:: Task requirements ::
Exclude the pictures, then repeat the remaining data exactly.

Dataset records
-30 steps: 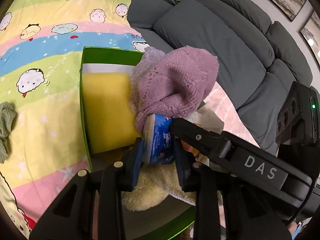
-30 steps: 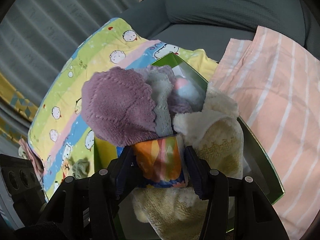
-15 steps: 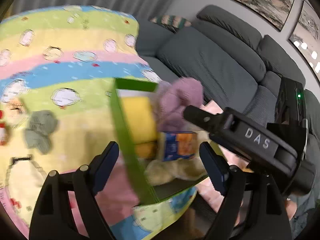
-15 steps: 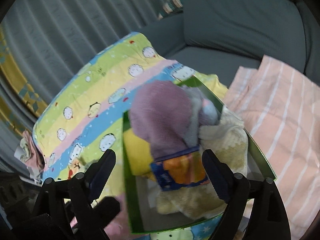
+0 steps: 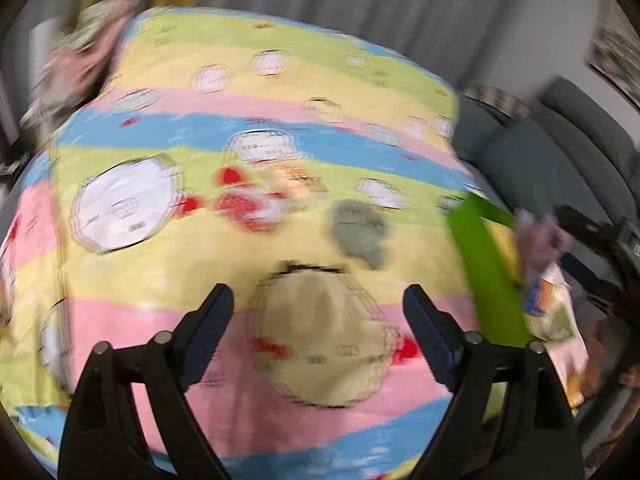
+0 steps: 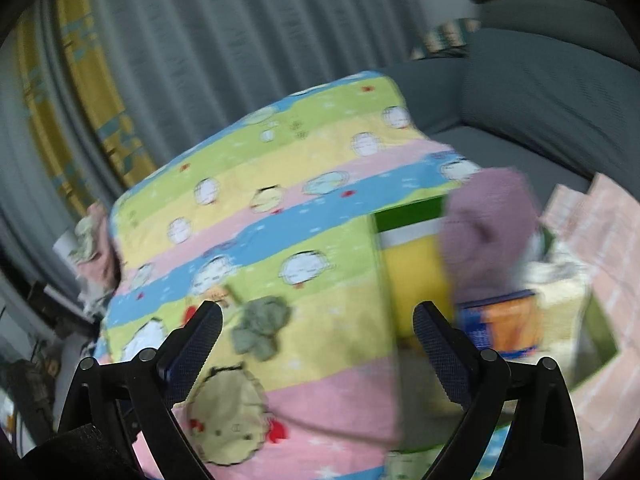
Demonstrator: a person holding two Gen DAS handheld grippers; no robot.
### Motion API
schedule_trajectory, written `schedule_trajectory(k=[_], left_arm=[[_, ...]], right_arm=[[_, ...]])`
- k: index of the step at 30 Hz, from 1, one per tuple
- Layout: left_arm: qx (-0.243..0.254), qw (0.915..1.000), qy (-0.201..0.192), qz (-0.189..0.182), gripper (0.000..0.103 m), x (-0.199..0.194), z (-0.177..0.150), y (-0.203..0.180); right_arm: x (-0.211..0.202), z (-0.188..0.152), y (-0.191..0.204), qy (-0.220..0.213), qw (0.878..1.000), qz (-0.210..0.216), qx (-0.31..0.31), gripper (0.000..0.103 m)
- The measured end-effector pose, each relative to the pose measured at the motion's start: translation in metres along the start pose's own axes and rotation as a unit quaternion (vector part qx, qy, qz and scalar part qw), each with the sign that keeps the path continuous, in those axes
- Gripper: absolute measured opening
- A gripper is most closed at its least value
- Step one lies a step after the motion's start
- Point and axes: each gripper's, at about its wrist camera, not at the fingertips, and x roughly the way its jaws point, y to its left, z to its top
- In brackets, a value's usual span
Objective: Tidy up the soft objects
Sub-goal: 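Return the right gripper to the sheet and grasp the red-white sock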
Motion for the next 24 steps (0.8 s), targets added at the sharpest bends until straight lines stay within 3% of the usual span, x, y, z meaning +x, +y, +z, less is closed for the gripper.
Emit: schedule_trajectory(k=[5,10,13,19,24], left_arm=[[-0.088,0.9924,-0.007,0.085,0.093,0.002,-0.010,0.077],[-0.135,0.9854,0.006,0.103,0.093,0.002,-0.014,0.114],[-0.132,0.9833,0.008,0.125,0.093,0.000,-0.014,0.119],[-0.130,0.9830,0.011,0.129,0.093,-0.009,-0.017,0.133],[-0.132,0.9825,0.007,0.131,0.093,-0.016,-0.017,0.141]], right_arm=[[0.037,-0.020,0.049,0.038,0.996,0.071,-0.037,0.097],[0.088,-0.035,0.103,0.108,0.986,0.104,-0.068,0.097],[0.132,-0.044,0.135,0.165,0.976,0.117,-0.077,0.097],[0.208,-0.054,0.172,0.227,0.969,0.072,-0.061,0.097],[0.245,-0.065,0.181,0.258,0.964,0.045,-0.053,0.093]])
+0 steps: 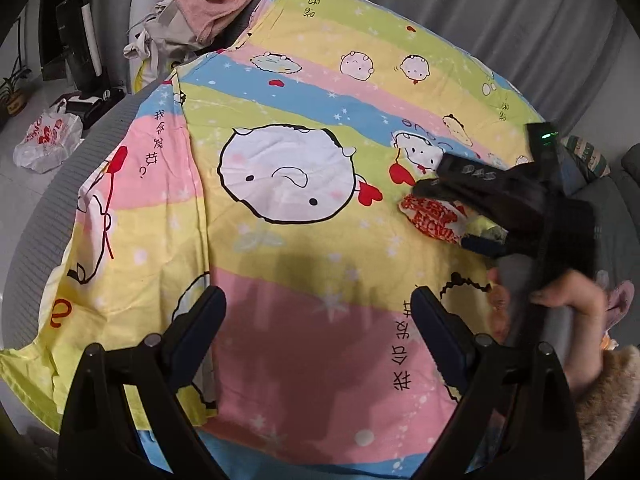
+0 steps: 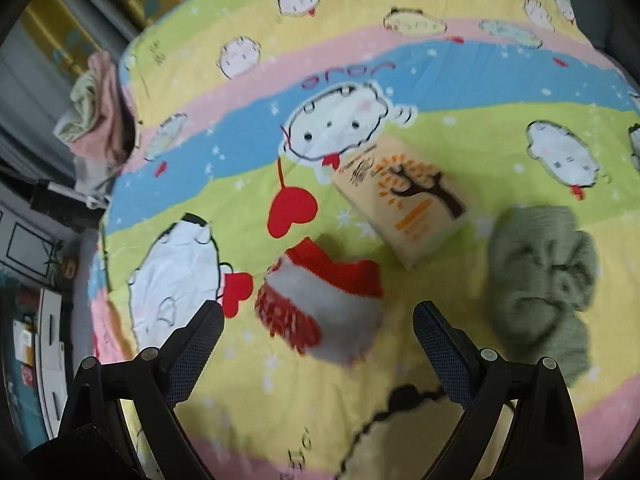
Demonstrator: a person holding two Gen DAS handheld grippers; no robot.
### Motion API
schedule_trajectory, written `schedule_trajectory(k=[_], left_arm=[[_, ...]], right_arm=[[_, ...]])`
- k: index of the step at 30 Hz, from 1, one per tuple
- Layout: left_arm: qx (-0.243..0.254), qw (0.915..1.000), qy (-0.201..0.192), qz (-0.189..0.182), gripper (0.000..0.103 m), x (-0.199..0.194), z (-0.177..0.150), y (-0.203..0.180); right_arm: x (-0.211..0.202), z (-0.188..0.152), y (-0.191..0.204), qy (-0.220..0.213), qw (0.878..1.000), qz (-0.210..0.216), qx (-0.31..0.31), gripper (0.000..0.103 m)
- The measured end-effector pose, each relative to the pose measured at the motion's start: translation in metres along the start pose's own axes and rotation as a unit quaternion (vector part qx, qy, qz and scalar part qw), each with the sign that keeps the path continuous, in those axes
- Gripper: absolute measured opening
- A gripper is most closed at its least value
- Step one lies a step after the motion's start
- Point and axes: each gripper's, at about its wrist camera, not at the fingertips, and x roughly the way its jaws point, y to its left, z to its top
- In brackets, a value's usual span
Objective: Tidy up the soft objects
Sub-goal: 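Return the right gripper to the sheet and grasp the red-white sock, then lift the red-white sock and carry it over the box with the right gripper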
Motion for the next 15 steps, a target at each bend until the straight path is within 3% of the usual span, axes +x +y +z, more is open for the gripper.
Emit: schedule_trajectory(k=[4,5,9,15], left_arm=[[-0.007,1.0000,-0.001,-0.007,0.093,-0.002,0.003,0.003],[-0.007,0.9999,-0.001,-0.008,0.093,-0.002,0.003,0.004],[-0.007,0.9999,0.000,-0.009,0.093,-0.004,0.003,0.005],[-0.010,0.9999,-0.001,-0.014,0.093,-0.005,0.002,0.004]], right_arm=[[0.010,-0.001,0.001,-0.014,1.000,-0.024,-0.012,0.074],[0.008,-0.001,0.002,-0.026,0.999,-0.018,-0.023,0.059],[0.000,-0.004,0.001,-0.027,0.999,0.002,-0.027,0.050],[-0.040,-0.038,-0.005,-0.011,0.997,0.056,-0.044,0.050]])
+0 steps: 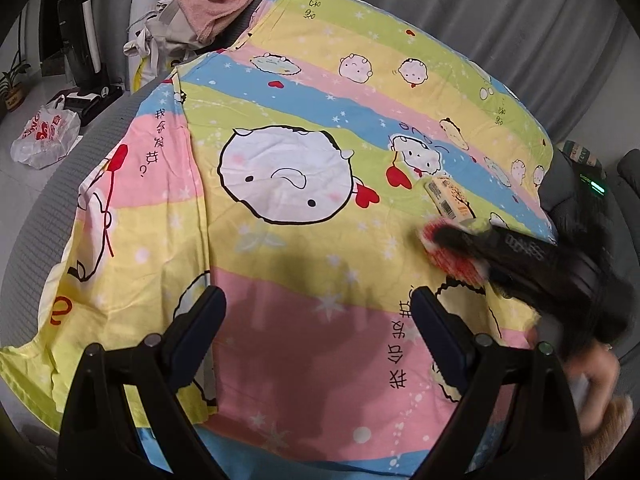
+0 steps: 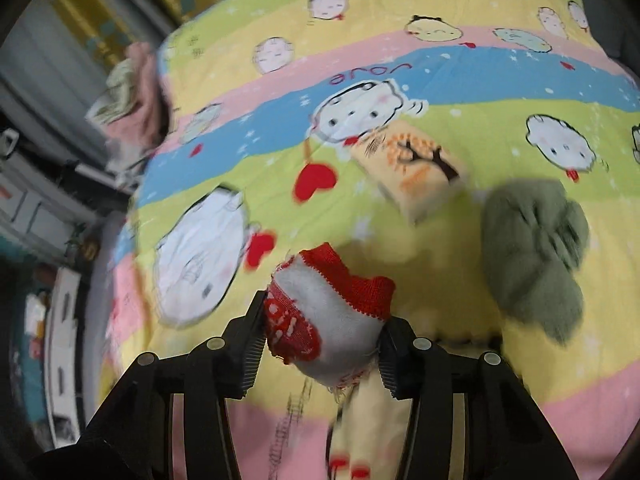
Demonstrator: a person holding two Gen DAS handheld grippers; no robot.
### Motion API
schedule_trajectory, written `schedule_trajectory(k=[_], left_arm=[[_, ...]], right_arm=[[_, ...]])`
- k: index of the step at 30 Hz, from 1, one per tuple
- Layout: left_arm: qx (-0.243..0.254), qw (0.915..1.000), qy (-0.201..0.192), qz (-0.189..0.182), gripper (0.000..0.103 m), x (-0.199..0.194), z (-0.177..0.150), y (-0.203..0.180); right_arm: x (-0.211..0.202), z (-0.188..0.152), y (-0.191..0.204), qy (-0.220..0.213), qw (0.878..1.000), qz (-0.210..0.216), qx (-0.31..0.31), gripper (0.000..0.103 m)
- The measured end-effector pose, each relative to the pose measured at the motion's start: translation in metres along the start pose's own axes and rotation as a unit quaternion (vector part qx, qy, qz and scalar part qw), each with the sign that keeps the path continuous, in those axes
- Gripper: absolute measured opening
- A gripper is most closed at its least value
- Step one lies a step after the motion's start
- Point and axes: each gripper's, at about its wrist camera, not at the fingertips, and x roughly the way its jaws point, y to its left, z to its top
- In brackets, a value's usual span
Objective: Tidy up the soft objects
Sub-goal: 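Lift the red-white sock and carry it over the box with the right gripper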
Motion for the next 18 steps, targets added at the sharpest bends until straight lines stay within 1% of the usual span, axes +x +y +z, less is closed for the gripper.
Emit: schedule_trajectory(k=[3,5,8,10,12,13,15,16,18], left_arm=[[0.002,1.0000,0.001,0.000,0.093,0.001,-0.001,-0.002],[0.003,1.0000,0.006,-0.003,0.093,0.003,-0.003,-0.005],[0.005,0.9998,0.015,-0.013,0.093,0.006,-0.007,-0.011],[0.009,0.9996,0.019,-0.019,0.093,0.008,-0.010,-0.015],[0.018,0.9991,0.026,-0.027,0.093,0.010,-0.015,-0.023],[0.021,0.9989,0.029,-0.029,0.093,0.012,-0.017,-0.026],[0.024,0.9985,0.036,-0.033,0.093,0.014,-0.021,-0.031],[0.023,0.9982,0.040,-0.038,0.093,0.016,-0.023,-0.033],[0.020,0.9971,0.050,-0.054,0.093,0.018,-0.026,-0.036]], right_arm=[[-0.028,-0.027,0.001,0.006,0.999,0.032,-0.009,0.050],[-0.040,-0.043,0.000,0.010,0.999,0.048,-0.012,0.050],[-0.047,-0.062,-0.007,0.028,0.998,0.063,-0.007,0.051],[-0.045,-0.071,-0.014,0.042,0.997,0.067,-0.002,0.054],[-0.043,-0.075,-0.021,0.045,0.997,0.058,-0.002,0.062],[-0.044,-0.077,-0.025,0.041,0.998,0.047,0.002,0.064],[-0.051,-0.079,-0.031,0.025,1.000,0.016,-0.003,0.073],[-0.056,-0.079,-0.034,0.015,1.000,0.007,-0.008,0.075],[-0.066,-0.077,-0.039,-0.002,1.000,0.005,-0.007,0.081]])
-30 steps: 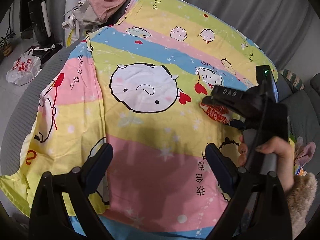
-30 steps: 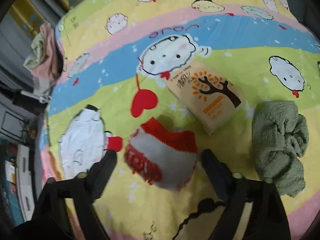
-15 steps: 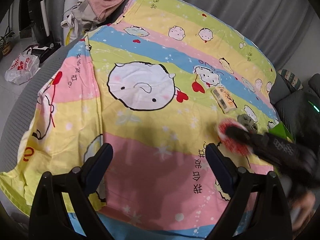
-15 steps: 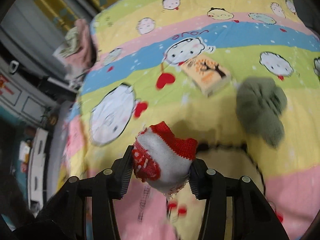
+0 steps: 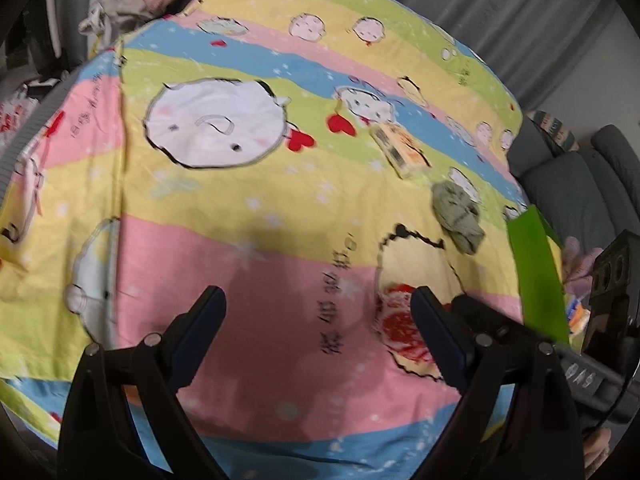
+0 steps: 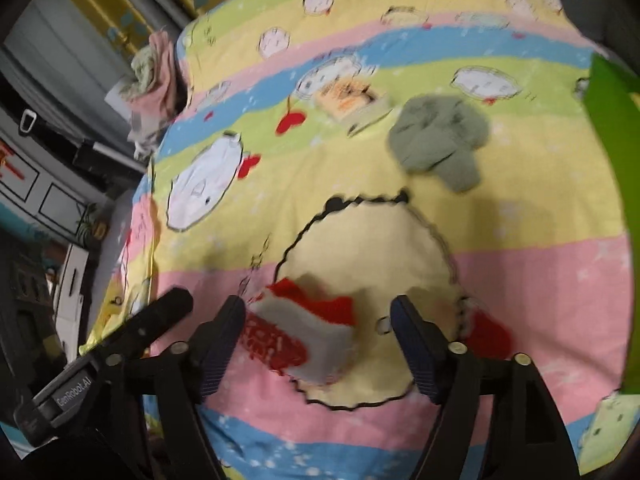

:: Reply to the task ::
-30 steps: 
-30 steps: 
-15 steps: 
-15 steps: 
+0 steps: 
+0 steps: 
Demonstrator: a person holding two Gen DAS handheld grippers; no robot.
### Motion API
schedule_trajectory, written `schedule_trajectory(k=[_], left_arm=[[_, ...]], right_arm=[[_, ...]])`
- k: index of the step at 30 Hz, from 1, one per tuple
- Layout: left_arm: qx (-0.243..0.254), qw (0.915..1.000), qy (-0.201..0.192), qz (-0.189..0.182), gripper (0.000..0.103 m), x (-0.199..0.194), z (-0.177..0.150), y (-0.203..0.180); right_arm: x (-0.211..0.202), z (-0.188..0.152), y (-0.191..0.204), qy (-0.220..0.213), qw (0.878..1.000), qz (-0.210..0.216), qx (-0.31..0.31), gripper (0.000..0.103 m)
- The measured end-effector pose, each relative to the pose measured at the motion's start: translation in metres along the start pose's own axes and rotation as a unit quaternion (vector part qx, qy, qz and scalar part qw), each with the sign that keeps the path continuous, in those axes
- Gripper: absolute measured opening
- A gripper is most closed at its least value
- Step one lies a step after the motion's start
- Point and axes: each gripper's, at about its wrist camera, not at the fingertips, and x roughly the way its jaws point, y to its left, z to its top
- In brackets, a value's usual span
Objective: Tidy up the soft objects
Sub-goal: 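Return the right gripper to the sheet and grasp the red-white sock
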Motion for the next 24 steps (0.8 s), targets added at the sharpest bends until straight lines stay within 3% of the usual span, x, y, z meaning +x, +y, +z, less is closed for the gripper.
Emit: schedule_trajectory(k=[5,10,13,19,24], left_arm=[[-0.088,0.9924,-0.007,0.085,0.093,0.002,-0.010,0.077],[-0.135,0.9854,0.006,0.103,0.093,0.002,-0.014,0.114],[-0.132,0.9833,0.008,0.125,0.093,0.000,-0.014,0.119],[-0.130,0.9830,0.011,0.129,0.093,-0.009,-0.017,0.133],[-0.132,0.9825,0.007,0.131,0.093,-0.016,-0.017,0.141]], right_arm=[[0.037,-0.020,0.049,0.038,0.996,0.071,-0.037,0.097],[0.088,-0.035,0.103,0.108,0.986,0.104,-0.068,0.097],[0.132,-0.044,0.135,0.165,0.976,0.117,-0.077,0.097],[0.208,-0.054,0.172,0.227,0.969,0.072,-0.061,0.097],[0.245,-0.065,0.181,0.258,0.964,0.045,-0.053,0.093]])
+0 steps: 
+0 steps: 
Demonstrator: a person holding two Gen DAS handheld grippers; no robot.
### Motion API
schedule_trajectory, written `schedule_trajectory(k=[_], left_arm=[[_, ...]], right_arm=[[_, ...]])`
- k: index of the step at 30 Hz, from 1, one per tuple
- Layout: left_arm: qx (-0.243..0.254), qw (0.915..1.000), qy (-0.201..0.192), qz (-0.189..0.182), gripper (0.000..0.103 m), x (-0.199..0.194), z (-0.177..0.150), y (-0.203..0.180); right_arm: x (-0.211..0.202), z (-0.188..0.152), y (-0.191..0.204), qy (-0.220..0.213), qw (0.878..1.000), qz (-0.210..0.216), qx (-0.31..0.31), gripper (0.000..0.103 m)
- The measured end-effector pose, each relative to the pose measured at the motion's start: translation in metres along the start pose's own axes and rotation as a unit quaternion (vector part qx, qy, qz and scalar part qw), each with the sign that keeps the path continuous, in those axes
- Gripper: absolute measured opening
- A gripper is most closed at its least value
- Step one lies a step after the motion's start
- Point and axes: each gripper's, at about its wrist camera, not at the fingertips, and x roughly the way its jaws point, y to its left, z to its top
- In brackets, a value's usual span
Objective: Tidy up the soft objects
Sub-goal: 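Return the right gripper to the sheet and grasp the red-white sock, then lift the red-white sock and carry it over the box with the right gripper
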Motion for the next 15 steps, a target at each bend until the straight path is within 3% of the usual span, axes +x +y +z, more is open for the gripper.
Emit: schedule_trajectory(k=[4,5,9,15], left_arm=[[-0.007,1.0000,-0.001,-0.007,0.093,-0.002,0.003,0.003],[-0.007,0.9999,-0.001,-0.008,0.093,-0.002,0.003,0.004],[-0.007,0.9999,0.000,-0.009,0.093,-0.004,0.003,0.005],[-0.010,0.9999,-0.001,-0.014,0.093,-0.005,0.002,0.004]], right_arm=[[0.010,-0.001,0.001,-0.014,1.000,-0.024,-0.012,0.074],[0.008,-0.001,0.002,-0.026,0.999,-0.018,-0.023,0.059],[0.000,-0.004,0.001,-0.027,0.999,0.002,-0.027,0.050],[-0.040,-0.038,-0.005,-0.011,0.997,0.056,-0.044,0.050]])
+0 steps: 
+0 steps: 
Demonstrator: a person holding two Gen DAS handheld grippers; no robot.
### Motion API
schedule_trajectory, written `schedule_trajectory(k=[_], left_arm=[[_, ...]], right_arm=[[_, ...]])`
- k: index of the step at 30 Hz, from 1, one per tuple
- Layout: left_arm: qx (-0.243..0.254), qw (0.915..1.000), qy (-0.201..0.192), qz (-0.189..0.182), gripper (0.000..0.103 m), x (-0.199..0.194), z (-0.177..0.150), y (-0.203..0.180); right_arm: x (-0.211..0.202), z (-0.188..0.152), y (-0.191..0.204), qy (-0.220..0.213), qw (0.878..1.000), qz (-0.210..0.216), qx (-0.31..0.31), gripper (0.000..0.103 m)
- The measured end-effector pose, each relative to the pose measured at the motion's start: translation in metres along the start pose's own axes and rotation as a unit quaternion (vector part qx, qy, qz and scalar part qw), each with the sign that keeps the path continuous, in those axes
- Gripper: absolute measured opening
- A gripper is most closed at its least value
- Step one lies a step after the motion's start
- Point and axes: each gripper's, at about its wrist camera, not at the fingertips, and x roughly the way its jaws point, y to its left, z to its top
- In brackets, a value's usual span
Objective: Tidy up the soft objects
Sub-goal: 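Lift the red-white sock and carry it over the box with the right gripper
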Motion for the next 18 steps, targets added at the sharpest bends until straight lines stay within 1% of the usual span, axes +x +y +z, less is closed for the gripper.
Emit: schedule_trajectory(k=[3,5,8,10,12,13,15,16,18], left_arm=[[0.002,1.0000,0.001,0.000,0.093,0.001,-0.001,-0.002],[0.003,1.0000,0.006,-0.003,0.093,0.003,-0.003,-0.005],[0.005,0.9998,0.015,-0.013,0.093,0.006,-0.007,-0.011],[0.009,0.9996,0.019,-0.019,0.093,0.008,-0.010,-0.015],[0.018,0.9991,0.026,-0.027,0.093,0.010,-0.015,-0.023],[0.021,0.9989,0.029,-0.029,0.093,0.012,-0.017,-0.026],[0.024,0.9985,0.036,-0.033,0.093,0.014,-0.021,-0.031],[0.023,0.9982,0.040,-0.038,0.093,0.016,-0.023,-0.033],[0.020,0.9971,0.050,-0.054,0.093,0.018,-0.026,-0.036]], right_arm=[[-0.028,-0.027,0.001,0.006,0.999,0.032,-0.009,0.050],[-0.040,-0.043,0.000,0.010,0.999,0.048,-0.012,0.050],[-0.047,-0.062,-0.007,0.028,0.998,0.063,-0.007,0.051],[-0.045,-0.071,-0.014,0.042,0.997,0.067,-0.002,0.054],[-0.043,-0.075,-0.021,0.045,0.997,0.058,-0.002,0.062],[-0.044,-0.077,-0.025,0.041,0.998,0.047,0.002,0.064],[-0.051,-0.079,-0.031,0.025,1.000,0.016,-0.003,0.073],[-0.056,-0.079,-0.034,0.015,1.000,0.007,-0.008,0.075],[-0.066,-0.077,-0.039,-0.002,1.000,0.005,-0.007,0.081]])
-30 steps: 
-30 steps: 
-15 steps: 
-15 steps: 
+0 steps: 
+0 steps: 

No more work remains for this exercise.